### PROBLEM STATEMENT
In the listing below, the lines starting with the line with "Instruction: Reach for" and going on through the line with "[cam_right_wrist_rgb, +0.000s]" are to be reproduced exactly, and only those.

### DATA FOR ANALYSIS
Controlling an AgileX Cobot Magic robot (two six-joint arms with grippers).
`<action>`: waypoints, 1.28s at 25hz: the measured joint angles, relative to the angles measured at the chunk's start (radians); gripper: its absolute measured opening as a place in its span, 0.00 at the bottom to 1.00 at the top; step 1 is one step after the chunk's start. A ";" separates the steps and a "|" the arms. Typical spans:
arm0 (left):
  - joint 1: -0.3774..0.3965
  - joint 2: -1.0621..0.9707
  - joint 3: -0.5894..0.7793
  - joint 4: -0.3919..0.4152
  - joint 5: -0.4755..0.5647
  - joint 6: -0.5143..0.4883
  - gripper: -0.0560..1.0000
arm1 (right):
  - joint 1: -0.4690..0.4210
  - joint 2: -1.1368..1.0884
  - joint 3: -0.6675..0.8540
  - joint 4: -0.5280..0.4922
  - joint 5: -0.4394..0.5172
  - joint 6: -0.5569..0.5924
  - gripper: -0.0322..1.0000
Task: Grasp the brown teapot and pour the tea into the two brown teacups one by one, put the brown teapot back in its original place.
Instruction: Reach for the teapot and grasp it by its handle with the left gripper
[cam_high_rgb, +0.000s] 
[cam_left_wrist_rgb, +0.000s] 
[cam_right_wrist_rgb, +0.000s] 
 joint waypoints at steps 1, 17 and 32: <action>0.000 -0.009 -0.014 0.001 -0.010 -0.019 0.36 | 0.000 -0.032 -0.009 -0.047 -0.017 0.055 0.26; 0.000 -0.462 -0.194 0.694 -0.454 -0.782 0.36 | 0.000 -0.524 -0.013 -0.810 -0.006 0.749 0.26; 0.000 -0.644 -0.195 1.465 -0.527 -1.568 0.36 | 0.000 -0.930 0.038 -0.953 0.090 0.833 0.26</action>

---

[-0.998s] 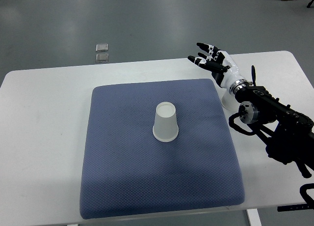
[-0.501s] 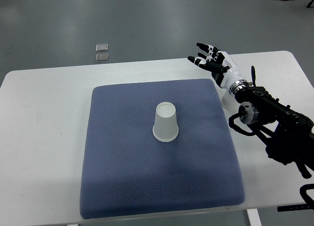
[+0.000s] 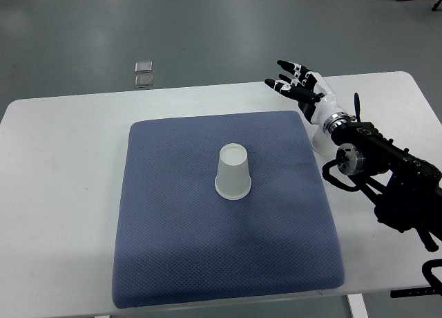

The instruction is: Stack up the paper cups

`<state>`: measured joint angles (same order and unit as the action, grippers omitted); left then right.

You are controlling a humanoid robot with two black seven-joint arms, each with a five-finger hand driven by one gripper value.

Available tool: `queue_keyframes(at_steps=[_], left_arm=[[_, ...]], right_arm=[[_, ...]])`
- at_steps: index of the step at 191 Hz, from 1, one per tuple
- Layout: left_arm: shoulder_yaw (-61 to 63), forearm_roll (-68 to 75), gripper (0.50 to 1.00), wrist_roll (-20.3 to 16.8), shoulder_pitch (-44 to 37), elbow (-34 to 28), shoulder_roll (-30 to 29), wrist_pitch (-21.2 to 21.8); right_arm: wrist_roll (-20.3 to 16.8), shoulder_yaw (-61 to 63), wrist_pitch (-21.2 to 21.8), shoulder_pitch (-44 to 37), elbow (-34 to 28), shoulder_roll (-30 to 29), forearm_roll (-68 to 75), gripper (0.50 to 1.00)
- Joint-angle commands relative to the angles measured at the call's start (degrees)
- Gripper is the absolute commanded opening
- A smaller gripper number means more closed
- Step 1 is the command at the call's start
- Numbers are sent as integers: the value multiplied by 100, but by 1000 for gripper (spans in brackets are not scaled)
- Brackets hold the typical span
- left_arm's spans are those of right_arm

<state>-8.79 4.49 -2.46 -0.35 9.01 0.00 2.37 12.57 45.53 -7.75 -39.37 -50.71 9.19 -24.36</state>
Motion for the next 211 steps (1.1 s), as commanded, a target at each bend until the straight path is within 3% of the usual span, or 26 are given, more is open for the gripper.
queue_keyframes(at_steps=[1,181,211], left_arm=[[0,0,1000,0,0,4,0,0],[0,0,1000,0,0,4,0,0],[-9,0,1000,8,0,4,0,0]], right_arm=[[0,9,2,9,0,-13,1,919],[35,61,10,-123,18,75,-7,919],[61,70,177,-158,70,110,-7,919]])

### WRITTEN ANSWER
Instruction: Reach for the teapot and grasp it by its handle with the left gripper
[cam_high_rgb, +0.000s] 
[cam_left_wrist_rgb, +0.000s] 
[cam_right_wrist_rgb, +0.000s] 

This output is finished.